**YOUR ASSIGNMENT:**
Every line of the records below from the line with "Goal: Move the" up to and including the line with "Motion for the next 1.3" must be reproduced exactly, and no line outside that range.

**INFORMATION:**
*** Begin section ***

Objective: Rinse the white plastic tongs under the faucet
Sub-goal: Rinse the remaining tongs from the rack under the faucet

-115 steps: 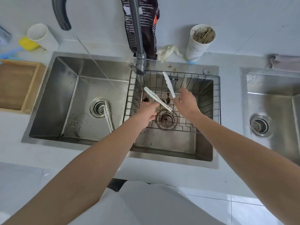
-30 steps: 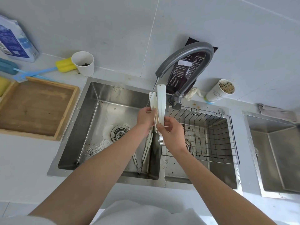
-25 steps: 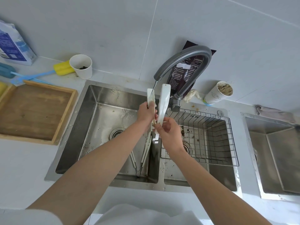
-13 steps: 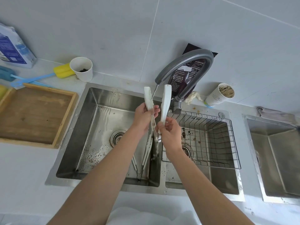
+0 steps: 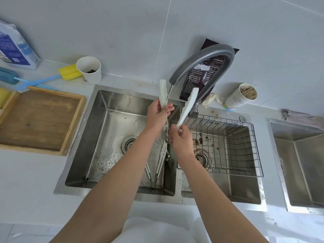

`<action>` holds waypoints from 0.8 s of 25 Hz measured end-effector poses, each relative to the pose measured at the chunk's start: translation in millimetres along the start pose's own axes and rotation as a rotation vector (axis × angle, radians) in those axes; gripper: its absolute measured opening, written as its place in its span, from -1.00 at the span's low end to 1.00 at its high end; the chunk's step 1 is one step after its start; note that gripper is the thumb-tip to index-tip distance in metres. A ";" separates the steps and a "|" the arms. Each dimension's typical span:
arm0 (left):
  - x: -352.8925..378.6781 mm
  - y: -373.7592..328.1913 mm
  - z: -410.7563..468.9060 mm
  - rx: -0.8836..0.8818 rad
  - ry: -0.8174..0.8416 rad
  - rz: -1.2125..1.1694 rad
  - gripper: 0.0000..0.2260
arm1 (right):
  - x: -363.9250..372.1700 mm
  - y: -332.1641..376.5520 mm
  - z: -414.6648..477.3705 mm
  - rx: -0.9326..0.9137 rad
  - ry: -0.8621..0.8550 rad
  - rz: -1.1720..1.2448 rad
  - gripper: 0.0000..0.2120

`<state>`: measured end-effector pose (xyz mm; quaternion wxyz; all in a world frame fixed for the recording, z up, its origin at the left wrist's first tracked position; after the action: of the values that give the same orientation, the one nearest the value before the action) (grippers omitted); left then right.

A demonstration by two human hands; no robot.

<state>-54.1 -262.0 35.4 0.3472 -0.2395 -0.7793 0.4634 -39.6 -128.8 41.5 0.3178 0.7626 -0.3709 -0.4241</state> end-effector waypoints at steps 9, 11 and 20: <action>6.0 2.6 -1.8 -0.005 0.059 -0.035 -0.87 | -8.0 8.4 0.4 -0.056 -0.053 0.025 -0.81; 3.0 9.8 -5.4 -0.013 0.051 -0.015 -0.84 | -9.1 9.1 1.0 -0.067 -0.071 0.001 -0.80; -13.5 17.6 -13.0 -0.074 0.111 -0.087 -0.83 | -6.3 18.1 2.5 -0.118 -0.031 0.035 -0.78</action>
<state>-34.5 -256.1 19.7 0.4005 -0.2435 -0.7852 0.4047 -49.5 -133.5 57.5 0.3639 0.7292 -0.3635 -0.4513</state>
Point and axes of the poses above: each hand's wrist, its own z-axis towards the middle knuckle, its own x-axis out of the palm, y = z × x, the point moved 6 cm from there along z, towards the middle knuckle, and after that the axes turned 7 degrees about -z, right-handed, at the moved point
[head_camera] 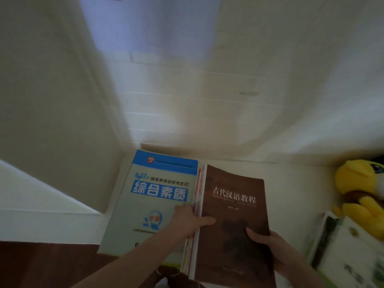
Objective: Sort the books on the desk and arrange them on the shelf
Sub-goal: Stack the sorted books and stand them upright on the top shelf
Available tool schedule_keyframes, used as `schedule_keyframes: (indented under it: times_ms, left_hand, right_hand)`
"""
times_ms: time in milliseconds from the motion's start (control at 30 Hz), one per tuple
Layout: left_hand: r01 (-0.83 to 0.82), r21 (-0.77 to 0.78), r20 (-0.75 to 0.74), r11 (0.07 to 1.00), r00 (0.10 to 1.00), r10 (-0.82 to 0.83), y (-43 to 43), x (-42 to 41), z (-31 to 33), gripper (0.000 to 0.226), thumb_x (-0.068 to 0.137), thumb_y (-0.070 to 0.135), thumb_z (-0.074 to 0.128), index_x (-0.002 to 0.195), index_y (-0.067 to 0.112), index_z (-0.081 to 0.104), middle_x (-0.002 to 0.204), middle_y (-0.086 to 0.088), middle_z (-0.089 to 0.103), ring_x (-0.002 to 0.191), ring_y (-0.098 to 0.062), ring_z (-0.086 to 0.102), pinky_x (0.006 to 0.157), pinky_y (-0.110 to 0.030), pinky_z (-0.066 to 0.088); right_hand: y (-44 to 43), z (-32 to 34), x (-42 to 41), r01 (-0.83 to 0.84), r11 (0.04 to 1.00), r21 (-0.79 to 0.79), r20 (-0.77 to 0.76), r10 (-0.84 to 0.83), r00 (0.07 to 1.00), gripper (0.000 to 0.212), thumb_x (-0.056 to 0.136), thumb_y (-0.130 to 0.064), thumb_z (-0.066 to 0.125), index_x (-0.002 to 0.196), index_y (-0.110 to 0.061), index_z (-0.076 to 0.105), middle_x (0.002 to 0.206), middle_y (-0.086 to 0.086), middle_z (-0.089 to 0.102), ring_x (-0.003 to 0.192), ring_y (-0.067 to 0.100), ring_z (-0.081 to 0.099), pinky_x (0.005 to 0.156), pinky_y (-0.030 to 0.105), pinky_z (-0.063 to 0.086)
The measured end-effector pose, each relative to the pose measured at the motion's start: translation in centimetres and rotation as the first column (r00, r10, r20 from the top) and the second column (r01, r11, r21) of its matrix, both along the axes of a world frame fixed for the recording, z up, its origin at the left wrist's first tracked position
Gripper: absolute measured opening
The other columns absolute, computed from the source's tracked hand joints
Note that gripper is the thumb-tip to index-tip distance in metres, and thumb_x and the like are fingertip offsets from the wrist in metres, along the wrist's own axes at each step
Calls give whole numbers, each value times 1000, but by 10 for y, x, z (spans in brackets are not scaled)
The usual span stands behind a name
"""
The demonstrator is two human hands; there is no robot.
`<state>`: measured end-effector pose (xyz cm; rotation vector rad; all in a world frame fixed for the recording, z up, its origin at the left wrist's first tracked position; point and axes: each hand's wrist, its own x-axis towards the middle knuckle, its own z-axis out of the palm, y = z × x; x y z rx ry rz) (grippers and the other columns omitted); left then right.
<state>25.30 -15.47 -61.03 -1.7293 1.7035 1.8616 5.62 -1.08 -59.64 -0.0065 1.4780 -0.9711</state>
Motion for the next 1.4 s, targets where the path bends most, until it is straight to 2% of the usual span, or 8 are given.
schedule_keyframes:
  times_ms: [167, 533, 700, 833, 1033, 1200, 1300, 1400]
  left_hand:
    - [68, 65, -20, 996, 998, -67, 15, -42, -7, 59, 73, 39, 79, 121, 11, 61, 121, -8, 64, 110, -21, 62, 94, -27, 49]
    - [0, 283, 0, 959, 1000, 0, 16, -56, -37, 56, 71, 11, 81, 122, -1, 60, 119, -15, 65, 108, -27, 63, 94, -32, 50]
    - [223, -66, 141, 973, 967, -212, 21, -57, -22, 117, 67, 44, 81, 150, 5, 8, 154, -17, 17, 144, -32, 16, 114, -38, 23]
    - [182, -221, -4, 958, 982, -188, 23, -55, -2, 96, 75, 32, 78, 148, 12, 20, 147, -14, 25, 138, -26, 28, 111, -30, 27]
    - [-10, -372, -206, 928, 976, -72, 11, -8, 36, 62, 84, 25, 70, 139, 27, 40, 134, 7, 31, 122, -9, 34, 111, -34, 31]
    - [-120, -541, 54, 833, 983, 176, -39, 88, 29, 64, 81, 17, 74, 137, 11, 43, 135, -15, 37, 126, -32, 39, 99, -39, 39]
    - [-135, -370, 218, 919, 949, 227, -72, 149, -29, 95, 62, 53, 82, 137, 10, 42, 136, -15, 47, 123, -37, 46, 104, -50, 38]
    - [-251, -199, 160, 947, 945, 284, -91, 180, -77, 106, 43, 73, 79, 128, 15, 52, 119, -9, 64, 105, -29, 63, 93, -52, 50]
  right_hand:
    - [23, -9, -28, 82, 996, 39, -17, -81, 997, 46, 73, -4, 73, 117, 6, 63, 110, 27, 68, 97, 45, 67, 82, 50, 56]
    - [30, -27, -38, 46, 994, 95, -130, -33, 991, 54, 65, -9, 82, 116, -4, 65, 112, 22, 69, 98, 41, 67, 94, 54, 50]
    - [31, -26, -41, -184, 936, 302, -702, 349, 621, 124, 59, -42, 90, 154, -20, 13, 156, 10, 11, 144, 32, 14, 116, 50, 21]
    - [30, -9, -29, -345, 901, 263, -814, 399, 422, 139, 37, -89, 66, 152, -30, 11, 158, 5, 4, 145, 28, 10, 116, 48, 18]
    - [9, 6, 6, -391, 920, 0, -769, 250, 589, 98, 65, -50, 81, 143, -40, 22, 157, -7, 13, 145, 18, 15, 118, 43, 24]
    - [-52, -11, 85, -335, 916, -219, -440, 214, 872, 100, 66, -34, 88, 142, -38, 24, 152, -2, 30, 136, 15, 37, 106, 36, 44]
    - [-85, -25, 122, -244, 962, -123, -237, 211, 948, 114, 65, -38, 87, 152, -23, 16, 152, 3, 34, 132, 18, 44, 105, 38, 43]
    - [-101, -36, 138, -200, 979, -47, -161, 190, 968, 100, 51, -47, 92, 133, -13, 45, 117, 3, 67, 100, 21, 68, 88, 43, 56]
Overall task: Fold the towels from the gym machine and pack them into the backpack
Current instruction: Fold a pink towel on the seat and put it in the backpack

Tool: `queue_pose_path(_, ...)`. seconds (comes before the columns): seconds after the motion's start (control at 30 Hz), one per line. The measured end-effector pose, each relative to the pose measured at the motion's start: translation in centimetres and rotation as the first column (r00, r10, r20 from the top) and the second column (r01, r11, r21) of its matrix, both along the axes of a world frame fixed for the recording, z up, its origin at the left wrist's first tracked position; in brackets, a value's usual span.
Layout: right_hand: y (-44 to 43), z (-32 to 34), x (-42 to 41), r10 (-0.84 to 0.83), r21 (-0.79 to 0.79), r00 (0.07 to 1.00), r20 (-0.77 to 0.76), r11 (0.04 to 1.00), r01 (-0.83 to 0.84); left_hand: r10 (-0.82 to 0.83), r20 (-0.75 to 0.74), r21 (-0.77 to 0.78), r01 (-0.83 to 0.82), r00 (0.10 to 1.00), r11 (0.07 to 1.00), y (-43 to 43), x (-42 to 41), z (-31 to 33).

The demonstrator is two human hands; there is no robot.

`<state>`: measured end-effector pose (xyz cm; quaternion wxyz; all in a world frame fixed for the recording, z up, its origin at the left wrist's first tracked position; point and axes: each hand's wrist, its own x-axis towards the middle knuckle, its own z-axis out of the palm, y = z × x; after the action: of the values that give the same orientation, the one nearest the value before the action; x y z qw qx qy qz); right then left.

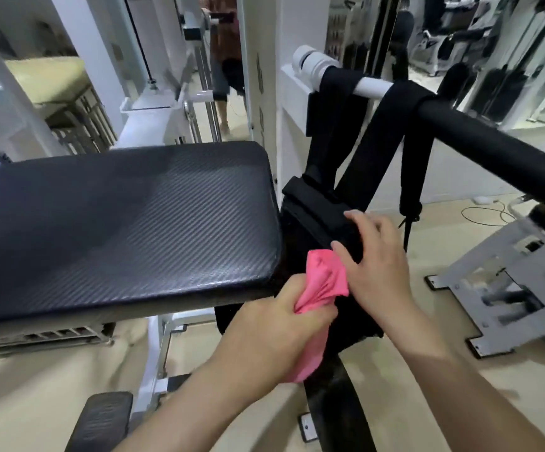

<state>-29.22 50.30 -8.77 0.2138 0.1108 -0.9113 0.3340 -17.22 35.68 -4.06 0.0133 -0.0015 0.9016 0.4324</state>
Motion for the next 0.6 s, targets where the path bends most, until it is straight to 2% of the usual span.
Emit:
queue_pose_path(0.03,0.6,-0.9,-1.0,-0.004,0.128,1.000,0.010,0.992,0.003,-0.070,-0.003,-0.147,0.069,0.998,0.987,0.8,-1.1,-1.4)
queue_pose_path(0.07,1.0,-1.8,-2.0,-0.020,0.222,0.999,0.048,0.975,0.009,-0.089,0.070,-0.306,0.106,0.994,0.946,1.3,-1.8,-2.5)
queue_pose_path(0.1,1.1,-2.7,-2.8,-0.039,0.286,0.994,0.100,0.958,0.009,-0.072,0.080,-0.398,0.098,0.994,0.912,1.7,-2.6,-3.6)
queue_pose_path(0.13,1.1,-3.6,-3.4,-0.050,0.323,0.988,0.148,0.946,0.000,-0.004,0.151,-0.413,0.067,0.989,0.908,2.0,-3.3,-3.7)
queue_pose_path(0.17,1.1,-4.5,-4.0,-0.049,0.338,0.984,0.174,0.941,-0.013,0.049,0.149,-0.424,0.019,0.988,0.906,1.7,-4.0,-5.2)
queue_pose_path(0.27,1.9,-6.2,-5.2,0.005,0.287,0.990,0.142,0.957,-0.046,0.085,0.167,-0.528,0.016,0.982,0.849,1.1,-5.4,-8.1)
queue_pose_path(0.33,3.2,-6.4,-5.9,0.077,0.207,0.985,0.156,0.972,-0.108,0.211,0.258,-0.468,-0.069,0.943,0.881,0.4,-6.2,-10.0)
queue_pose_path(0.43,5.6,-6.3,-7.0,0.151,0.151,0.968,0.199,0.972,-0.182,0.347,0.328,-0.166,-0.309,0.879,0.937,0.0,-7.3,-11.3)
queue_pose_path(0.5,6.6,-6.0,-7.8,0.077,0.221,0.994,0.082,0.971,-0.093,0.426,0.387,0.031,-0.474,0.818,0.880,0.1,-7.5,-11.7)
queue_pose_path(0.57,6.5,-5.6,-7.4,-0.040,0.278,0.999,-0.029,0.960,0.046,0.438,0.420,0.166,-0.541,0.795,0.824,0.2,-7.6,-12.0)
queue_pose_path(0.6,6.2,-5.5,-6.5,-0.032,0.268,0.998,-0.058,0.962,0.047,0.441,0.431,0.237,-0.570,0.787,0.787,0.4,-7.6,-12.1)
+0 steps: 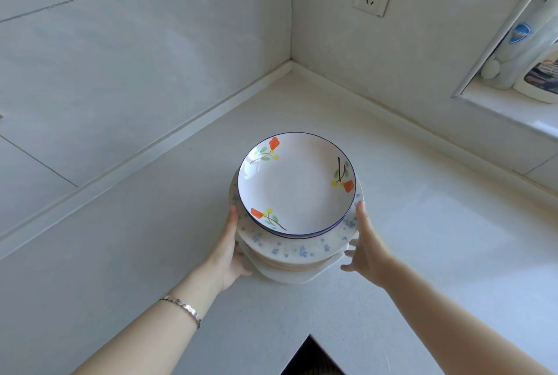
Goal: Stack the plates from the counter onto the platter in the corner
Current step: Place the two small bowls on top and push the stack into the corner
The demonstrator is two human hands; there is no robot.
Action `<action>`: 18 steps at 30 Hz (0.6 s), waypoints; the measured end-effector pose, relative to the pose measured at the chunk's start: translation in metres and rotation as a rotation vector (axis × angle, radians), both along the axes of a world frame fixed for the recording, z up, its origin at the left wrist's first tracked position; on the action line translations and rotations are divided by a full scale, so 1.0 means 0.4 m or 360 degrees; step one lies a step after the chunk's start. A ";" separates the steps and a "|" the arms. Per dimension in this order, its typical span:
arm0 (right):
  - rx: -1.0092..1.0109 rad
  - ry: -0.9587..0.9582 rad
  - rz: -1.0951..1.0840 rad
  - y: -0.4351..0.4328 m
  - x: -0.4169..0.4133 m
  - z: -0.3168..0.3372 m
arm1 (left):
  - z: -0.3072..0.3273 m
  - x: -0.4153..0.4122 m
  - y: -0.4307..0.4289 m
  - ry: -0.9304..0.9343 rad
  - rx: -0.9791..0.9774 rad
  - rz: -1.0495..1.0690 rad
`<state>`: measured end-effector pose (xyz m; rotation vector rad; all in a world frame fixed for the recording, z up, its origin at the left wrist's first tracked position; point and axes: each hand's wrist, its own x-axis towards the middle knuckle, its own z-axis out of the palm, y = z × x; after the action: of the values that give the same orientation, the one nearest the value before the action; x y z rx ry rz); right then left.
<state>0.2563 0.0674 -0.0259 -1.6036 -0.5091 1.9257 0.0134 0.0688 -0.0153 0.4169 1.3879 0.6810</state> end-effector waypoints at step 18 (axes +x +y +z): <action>-0.0019 0.0032 -0.0444 -0.043 -0.009 -0.160 | -0.120 0.038 -0.047 -0.0315 -0.0110 0.0302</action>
<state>0.2528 0.0502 -0.0901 -1.5694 -0.2503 1.7359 0.0285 0.0498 -0.0633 0.1588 1.2683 0.8040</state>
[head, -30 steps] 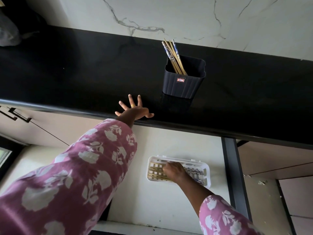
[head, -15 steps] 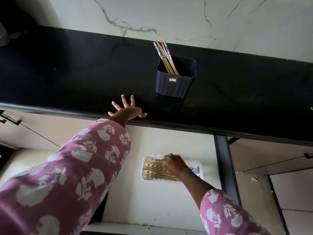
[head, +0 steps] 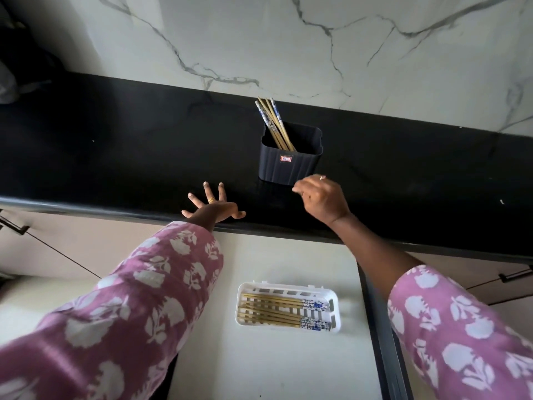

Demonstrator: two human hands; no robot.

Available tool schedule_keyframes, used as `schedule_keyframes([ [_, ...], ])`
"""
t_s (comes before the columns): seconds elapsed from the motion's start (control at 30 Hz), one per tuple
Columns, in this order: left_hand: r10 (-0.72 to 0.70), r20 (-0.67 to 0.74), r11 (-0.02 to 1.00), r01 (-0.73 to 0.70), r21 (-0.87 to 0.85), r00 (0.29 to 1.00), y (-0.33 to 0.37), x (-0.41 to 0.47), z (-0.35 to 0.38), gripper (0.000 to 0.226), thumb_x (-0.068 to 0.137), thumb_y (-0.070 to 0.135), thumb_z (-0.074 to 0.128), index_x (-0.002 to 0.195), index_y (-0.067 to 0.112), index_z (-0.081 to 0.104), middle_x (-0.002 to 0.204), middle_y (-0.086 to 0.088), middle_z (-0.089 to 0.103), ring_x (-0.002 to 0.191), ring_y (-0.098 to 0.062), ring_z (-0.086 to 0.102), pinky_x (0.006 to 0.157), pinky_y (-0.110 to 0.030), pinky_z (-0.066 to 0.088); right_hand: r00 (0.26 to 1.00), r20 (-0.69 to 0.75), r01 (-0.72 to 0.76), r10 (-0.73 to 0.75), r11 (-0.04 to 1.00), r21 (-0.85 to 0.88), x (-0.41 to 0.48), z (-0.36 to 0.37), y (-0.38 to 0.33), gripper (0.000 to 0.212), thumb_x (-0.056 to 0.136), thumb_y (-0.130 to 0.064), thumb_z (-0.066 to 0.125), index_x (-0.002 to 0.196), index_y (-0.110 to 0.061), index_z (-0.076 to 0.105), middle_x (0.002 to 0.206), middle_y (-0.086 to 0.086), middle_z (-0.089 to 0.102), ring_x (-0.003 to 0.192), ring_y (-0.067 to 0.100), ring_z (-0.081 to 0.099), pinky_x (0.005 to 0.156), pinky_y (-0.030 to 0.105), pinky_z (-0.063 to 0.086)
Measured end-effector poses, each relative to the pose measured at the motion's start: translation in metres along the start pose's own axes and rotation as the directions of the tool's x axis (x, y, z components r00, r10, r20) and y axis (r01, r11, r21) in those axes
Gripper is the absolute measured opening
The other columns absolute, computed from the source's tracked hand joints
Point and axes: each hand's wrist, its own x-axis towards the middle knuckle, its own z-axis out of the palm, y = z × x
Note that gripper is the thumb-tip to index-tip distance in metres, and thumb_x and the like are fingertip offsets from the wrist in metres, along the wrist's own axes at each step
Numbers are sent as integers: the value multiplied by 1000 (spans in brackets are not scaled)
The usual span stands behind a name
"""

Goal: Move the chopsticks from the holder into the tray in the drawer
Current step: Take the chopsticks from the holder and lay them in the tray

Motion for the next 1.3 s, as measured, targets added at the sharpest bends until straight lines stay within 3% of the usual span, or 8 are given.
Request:
schedule_keyframes([
  [0.17,-14,13,1000,14,0,1000,1,6,0,90,83,68,45,147,39,-12,157,2,-23,138,-47,-21,106,-69,0,983,-126,-143,136,988,-49,50,-6,28,9,74,1,73,67,-3,70,63,12,70,56,28,67,53,28,54],
  [0.3,-9,21,1000,10,-17,1000,0,13,1,94,82,66,49,146,39,-15,155,3,-28,138,-47,-24,105,-70,0,921,40,-387,386,922,25,86,4,41,17,89,-9,59,85,2,71,81,21,70,75,36,65,65,36,52],
  [0.47,-7,25,1000,7,-19,1000,-1,18,3,97,81,66,51,145,40,-19,153,3,-32,137,-46,-25,105,-70,1,777,192,-623,599,776,99,115,31,46,20,87,-14,65,91,5,71,92,22,73,88,30,69,78,32,57],
  [0.6,-8,29,1000,8,-16,1000,-2,23,3,100,80,65,53,143,40,-21,151,3,-35,137,-46,-26,104,-71,1,665,301,-723,683,691,30,130,52,53,21,84,-15,70,93,3,72,100,21,71,100,32,66,90,41,55],
  [0.77,-5,51,1000,6,-26,999,-2,26,2,102,80,64,54,143,40,-22,150,4,-37,136,-46,-27,104,-71,0,587,334,-776,738,630,-28,139,73,57,30,83,-18,71,106,1,67,114,21,64,102,34,64,88,38,55],
  [0.97,-2,57,1000,4,-30,998,-2,27,2,101,81,62,55,142,40,-23,149,3,-38,136,-45,-28,104,-71,-1,590,310,-756,745,645,-112,140,83,53,22,92,-3,51,108,2,65,117,25,59,102,41,62,86,43,55],
  [1.13,2,54,999,0,-41,999,-3,29,4,103,80,62,56,142,41,-24,148,4,-40,136,-45,-30,104,-72,-1,596,303,-772,744,634,-37,140,76,56,17,88,-7,60,100,1,68,110,22,63,102,35,61,85,38,55],
  [1.3,-8,36,1000,9,-24,999,-2,29,5,102,80,64,55,142,41,-22,150,3,-37,136,-46,-28,104,-71,0,676,235,-729,698,680,78,143,51,61,14,83,-10,68,92,0,72,94,20,72,92,32,67,82,38,57],
])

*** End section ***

**EXERCISE RESPONSE:**
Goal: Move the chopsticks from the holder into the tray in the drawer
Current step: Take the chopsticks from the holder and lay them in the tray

Motion for the next 1.3 s, as measured, targets added at the sharpest bends until straight lines stay within 3% of the usual span, or 8 are given.

The output for this exercise is finished.